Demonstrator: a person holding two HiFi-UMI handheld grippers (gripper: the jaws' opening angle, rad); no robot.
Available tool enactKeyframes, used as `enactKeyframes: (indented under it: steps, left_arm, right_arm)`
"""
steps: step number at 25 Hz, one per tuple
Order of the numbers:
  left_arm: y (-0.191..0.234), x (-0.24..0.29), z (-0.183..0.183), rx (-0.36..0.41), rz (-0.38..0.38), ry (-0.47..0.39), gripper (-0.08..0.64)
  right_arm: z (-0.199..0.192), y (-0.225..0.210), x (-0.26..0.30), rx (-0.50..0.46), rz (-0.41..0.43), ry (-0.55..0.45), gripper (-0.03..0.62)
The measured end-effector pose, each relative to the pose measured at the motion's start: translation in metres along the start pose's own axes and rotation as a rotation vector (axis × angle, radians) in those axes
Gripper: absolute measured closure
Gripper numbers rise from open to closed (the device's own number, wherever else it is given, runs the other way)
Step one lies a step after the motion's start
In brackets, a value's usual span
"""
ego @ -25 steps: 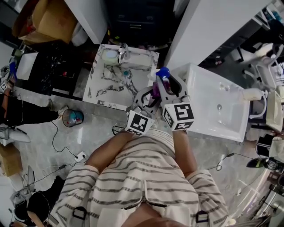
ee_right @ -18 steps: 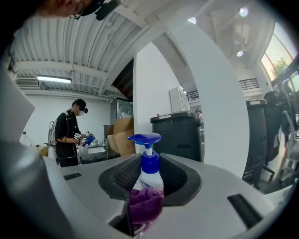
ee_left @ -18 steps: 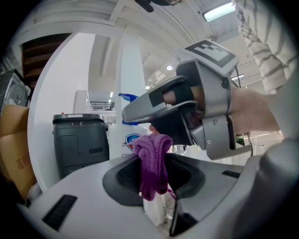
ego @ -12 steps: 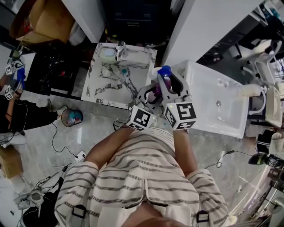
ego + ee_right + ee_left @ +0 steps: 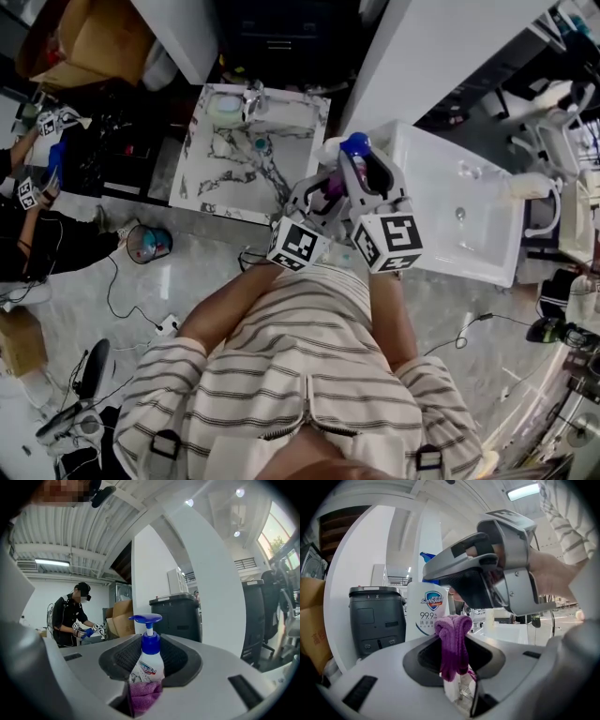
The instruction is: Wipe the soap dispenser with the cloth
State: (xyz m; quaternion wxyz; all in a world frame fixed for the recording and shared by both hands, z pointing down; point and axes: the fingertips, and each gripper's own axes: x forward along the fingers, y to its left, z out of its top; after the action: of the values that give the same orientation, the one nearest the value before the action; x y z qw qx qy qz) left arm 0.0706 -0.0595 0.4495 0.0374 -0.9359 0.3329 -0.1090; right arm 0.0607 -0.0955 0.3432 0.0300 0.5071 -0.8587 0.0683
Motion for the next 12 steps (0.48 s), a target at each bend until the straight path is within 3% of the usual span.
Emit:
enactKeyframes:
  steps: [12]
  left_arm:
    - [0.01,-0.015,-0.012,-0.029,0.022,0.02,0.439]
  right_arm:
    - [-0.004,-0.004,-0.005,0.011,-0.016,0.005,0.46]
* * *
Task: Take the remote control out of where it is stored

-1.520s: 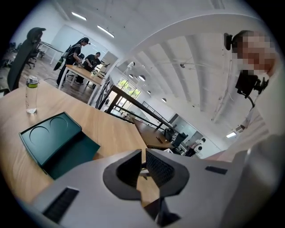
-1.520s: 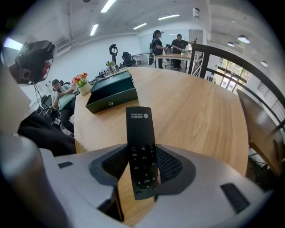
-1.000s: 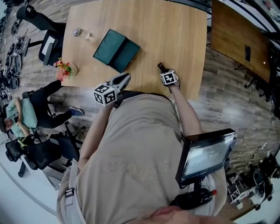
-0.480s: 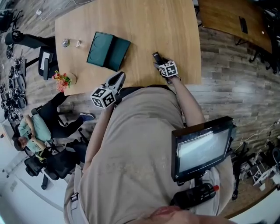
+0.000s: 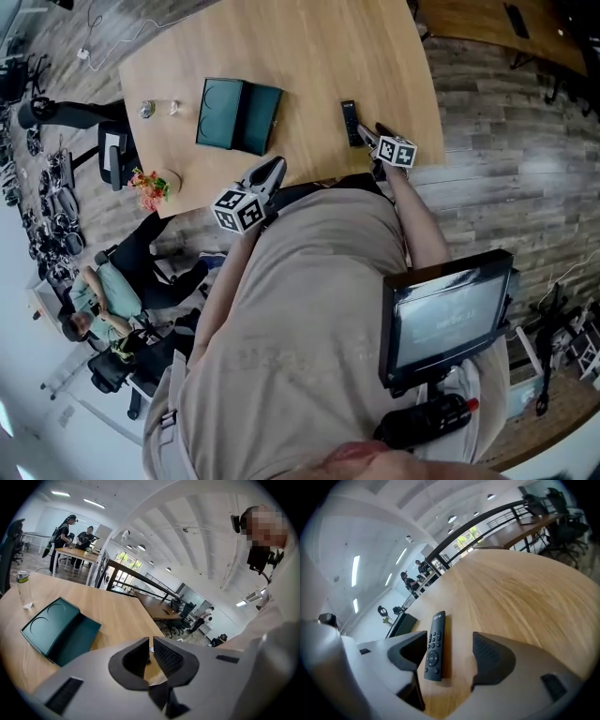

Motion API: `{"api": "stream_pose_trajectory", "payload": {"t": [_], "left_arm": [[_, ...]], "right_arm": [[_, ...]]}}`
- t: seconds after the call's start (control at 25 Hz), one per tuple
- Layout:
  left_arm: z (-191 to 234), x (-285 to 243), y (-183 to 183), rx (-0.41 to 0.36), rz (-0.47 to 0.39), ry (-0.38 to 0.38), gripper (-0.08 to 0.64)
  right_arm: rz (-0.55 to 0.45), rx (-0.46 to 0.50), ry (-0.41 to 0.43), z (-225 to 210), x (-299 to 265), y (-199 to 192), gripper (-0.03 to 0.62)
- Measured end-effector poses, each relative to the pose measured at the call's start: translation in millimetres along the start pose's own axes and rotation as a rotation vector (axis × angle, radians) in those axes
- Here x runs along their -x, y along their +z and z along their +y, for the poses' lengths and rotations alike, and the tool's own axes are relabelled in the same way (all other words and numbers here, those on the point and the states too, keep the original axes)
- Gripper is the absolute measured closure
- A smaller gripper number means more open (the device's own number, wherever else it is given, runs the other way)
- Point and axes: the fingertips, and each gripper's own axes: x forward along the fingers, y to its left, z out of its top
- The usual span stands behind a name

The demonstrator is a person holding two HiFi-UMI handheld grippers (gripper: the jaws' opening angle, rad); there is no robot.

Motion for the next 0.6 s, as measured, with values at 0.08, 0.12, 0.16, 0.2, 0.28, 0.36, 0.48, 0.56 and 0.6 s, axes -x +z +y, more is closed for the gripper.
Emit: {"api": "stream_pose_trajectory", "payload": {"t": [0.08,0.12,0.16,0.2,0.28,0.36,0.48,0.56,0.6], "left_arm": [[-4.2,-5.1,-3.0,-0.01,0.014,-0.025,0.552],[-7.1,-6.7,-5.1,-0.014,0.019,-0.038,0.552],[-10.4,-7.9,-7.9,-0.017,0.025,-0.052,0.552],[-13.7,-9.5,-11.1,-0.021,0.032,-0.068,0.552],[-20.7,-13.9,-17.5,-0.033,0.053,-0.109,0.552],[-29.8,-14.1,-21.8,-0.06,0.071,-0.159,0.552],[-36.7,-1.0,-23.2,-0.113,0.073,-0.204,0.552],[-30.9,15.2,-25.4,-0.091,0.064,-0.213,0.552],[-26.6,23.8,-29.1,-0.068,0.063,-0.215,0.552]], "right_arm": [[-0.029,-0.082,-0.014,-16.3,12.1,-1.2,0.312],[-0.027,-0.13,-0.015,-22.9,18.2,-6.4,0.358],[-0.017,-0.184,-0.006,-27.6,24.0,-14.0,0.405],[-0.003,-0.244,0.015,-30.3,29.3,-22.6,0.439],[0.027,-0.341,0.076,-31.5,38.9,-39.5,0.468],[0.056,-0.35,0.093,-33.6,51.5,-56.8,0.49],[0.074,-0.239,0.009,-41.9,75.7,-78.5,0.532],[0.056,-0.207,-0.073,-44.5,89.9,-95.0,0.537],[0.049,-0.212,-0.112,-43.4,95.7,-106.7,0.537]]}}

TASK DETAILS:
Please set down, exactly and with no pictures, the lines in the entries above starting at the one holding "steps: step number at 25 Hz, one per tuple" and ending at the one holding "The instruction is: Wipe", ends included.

SOLVED EXERCISE:
steps: step number at 25 Hz, one per tuple
Order of the numbers:
  left_arm: y (-0.191..0.234), x (-0.24..0.29), z (-0.183..0.183), rx (-0.36..0.41), rz (-0.38..0.38), ry (-0.47..0.39), gripper (-0.08..0.64)
  right_arm: z (-0.199..0.192), y (-0.225..0.210), x (-0.26..0.30), rx (-0.50..0.46), rz (-0.41..0.43), ry (-0.55..0.45), gripper (-0.03..0.62)
The measured end-effector pose, each relative to the pose measured at the motion's start: translation in metres along the start pose's own axes and rotation as a rotation vector (axis × angle, radians) in those axes
Gripper: absolute measured closure
Gripper numbers rise from open to closed (the device's own number, wherever else it is given, runs the other way)
Step one lies a step after the motion's start
In brackets, a value's usual span
"""
ego @ -25 steps: 
ee_right @ -18 steps: 
ee_left @ -18 steps: 
ego @ -12 steps: 
ego + ee_right + ee_left @ +0 steps: 
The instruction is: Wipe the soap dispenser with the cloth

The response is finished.